Re: Beast not yet perfect


On Thu, May 31, 2007 at 03:50:34PM +0200, W.Boeke wrote:
> Some problems with beast:
> - I tried to run passive.bse from the beast sound archive. Got all
>    kinds of errors, many of them containing 'alsa'.
> - So probably the bse-alsa was needed? I downloaded it and ran 'configure'

Thats hard to say without knowing the actual error messages. If you post
them here (or, if you think you've found a bug, in the bug tracker), we
can have a look at it.

Generally to know whether your installation works, the "Party Monster"
song from the Demo menu is a good test.

> - Result:
>      configure: error: Package requirements (bse >= 0.7.1) were not met.
>    In the beast distibution there was a file bse.pc, that probably was
>    not intalled to the right place. I tried to understand what 'make install'
>    should have done, but that's too difficult for a normal human being.
> - I ran 'make install' again. Then the complete installation apparently
>    was done again. That is not what make should do if everything is
>    installed already.

What often happens is that the .pc file cannot be found if you have
compiled/installed beast from source and haven't installed beast in a
standard location known to pkg-config. For instance, I have installed
beast in /usr/local/beast, and use these environment variables:

export PKG_CONFIG_PATH=$PKG_CONFIG_PATH:/usr/local/beast/lib/pkgconfig
export LD_LIBRARY_PATH=$LD_LIBRARY_PATH:/usr/local/beast/lib
export MANPATH=$MANPATH:/usr/local/beast/share/man
export PATH=$PATH:/usr/local/beast/bin

Only the first line is necessary for pkg-config, but the others are
useful as well. The default prefix if you compile from source is
/usr/local (you need to adjust the variables if you installed beast

If you installed a binary package of beast, you probably should also
install the right bse-alsa package.

> - I still cannot import a midi file. There were some answers about this
>    recently, but they were not clear to me.

Here is a step-by-step guide:

1. Use File -> Import Midi, and select the file you wish to import
2. For each track in the file, you need to do four things
2a. Load an instrument using Synthesizers -> Load Instrument
2b. Assign the instrument in the Track's "Synth" field
2c. Go to the Mixer tab in the Song
2d. Assign the Output of the track to the Master bus (Inputs can be
    edited at the upper side of the bus)

Actually 2d should happen automatically. That it doesn't is a bug:
which was actually only filed recently during this list discussion.

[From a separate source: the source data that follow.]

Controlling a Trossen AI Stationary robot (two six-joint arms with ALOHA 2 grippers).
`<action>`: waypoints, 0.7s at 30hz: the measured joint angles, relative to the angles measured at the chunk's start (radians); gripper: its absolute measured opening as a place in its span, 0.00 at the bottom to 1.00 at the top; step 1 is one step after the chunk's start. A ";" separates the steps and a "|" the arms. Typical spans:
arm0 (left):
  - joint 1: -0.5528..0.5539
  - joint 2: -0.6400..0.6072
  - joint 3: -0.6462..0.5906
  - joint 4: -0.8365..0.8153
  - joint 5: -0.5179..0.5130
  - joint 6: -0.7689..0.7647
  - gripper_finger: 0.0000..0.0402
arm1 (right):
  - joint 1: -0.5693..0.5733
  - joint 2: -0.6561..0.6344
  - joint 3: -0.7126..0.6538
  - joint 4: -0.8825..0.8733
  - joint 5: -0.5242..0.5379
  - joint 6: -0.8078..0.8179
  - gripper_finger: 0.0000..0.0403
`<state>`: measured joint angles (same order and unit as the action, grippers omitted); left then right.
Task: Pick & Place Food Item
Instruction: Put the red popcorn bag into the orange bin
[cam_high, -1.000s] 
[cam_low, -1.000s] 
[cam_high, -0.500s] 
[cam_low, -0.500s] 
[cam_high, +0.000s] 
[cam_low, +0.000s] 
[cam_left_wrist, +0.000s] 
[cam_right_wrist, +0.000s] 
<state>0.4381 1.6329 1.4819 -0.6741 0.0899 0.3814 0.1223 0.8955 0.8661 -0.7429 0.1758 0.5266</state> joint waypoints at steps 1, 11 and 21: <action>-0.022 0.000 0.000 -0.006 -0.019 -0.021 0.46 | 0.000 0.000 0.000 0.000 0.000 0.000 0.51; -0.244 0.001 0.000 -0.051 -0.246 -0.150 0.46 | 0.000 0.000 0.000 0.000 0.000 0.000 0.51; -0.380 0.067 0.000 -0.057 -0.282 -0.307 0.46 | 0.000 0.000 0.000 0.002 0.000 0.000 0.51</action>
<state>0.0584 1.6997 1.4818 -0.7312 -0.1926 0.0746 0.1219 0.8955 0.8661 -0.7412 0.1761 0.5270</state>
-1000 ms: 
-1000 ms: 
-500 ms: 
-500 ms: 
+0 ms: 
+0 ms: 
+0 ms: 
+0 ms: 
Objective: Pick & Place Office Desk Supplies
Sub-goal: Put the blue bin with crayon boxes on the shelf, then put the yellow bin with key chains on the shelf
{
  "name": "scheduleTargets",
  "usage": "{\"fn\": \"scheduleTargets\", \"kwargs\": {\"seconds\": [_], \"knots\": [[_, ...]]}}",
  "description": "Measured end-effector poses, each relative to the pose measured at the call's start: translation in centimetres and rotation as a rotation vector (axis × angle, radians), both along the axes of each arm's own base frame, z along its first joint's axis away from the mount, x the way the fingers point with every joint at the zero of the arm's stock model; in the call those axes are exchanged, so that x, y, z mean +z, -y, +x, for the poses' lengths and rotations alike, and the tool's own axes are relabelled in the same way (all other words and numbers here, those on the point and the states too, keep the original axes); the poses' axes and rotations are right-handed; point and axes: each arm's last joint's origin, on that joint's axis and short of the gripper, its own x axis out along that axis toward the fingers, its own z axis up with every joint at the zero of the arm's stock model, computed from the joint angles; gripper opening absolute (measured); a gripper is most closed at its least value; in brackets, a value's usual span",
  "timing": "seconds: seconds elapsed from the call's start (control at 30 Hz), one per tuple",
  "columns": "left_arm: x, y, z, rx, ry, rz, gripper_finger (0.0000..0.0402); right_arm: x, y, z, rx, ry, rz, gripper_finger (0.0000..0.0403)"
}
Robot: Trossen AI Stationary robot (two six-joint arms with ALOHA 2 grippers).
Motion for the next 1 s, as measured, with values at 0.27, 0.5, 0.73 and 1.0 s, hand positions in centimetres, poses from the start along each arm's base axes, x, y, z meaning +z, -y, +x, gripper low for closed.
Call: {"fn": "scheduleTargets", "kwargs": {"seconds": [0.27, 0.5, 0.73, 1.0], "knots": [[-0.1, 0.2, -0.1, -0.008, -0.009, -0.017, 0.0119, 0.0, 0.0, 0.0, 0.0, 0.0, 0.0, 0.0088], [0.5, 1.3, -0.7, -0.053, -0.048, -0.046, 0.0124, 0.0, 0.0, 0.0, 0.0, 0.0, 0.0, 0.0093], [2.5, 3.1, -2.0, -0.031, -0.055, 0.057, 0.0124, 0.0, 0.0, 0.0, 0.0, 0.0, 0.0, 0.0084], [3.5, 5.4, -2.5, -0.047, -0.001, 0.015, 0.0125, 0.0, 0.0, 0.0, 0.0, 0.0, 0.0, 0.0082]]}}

> What are scripts and how do you run them?

Parts of beast are written in C/C++. These are compiled to binaries,
which don't change once beast is installed.

However, to allow easy extentions (which can be both: supplied with
beast and added afterwards by the user) for performining tasks
automatically, beast supports Scheme as scripting language. It should be
a bit easier to add functionality as script than adding it to the
normal codebase (if you know Scheme).

The scripts integrate in the normal menus, so no special stuff is
required to run them. Examples for scripts can be found in the Tools
menu in the main view of beast.

> Probably the development phase of beast is where the program is seen
> mainly as a coding challenge, the users coming second place. Maybe I better
> wait for version 1.0?

Well, as far as I am concerned, the goal is that any release of beast,
be it 0.6, 0.7, 0.9, 1.0, 1.1 or 1.4 is usable. Of course what you can
or cannot do with beast will be different between different versions.
For an impression for examples of what I do with beast (with the most
recent code), you can download clips and bse files at

My view is that there is no "development phase" where the program is
developed, and then a separate phase (be it after 1.0 or elsewhere)
where it is usable. This model wouldn't work very well for an open
source project like beast I suppose, because nobody likes working for
many years on something that cannot be used.

So 1.0 is really just a more or less arbitary line we draw. But
compared to other projects (especially from the commercial context where
versioning is always also related to marketing - where versions called
7.0 are not uncommon), I think beast versioning is rather conservative.
So, 1.0 may be there in a few years, or so. But it doesn't really matter
that much how it is called. Either it works for you, or it doesn't. And
with each new release it just gets better.